LiberaMente
Tabù che si vogliono superare
- “Scrivere è solo un compito scolastico” – i ragazzi riscoprono la scrittura come spazio personale, non come esercizio da valutare.
- “Parlare di sé è segno di debolezza” – attraverso la parola scritta, i giovani imparano che esprimere emozioni e vissuti è un atto di coraggio e consapevolezza.
- “La scrittura deve essere perfetta” – ogni parola, anche incerta o incompleta, ha valore se nasce da un pensiero autentico.
Come funziona
Ogni studente riceve un foglio bianco e un invito semplice: scrivere liberamente, senza tracce, correzioni o giudizi.
Si può parlare di sé, di una paura, di un ricordo, di qualcosa mai detto: ciò che conta è lasciar fluire la parola.
I testi vengono poi raccolti e letti in forma anonima, aprendo un momento di condivisione e dialogo collettivo guidato dai conduttori di FiloTabù e dall’insegnante.

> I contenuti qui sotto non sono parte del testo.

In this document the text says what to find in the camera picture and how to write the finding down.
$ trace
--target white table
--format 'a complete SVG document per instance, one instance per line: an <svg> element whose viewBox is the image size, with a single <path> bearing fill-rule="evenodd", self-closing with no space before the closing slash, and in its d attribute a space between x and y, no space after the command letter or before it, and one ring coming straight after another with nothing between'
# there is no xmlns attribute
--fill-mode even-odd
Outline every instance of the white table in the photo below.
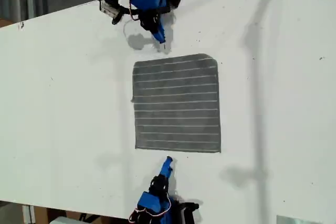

L’esperienza si conclude con una riflessione finale sul valore della parola e dell’ascolto reciproco.
Benefici
- Restituisce alla scrittura la sua funzione di libertà e introspezione.
- Promuove la consapevolezza emotiva e la capacità di nominare i propri tabù personali e sociali.
- Rafforza la fiducia nella propria voce e nella capacità di esprimersi.
- Aiuta a superare il timore del giudizio e la ricerca della perfezione.
- Favorisce l’ascolto empatico e il rispetto della parola altrui.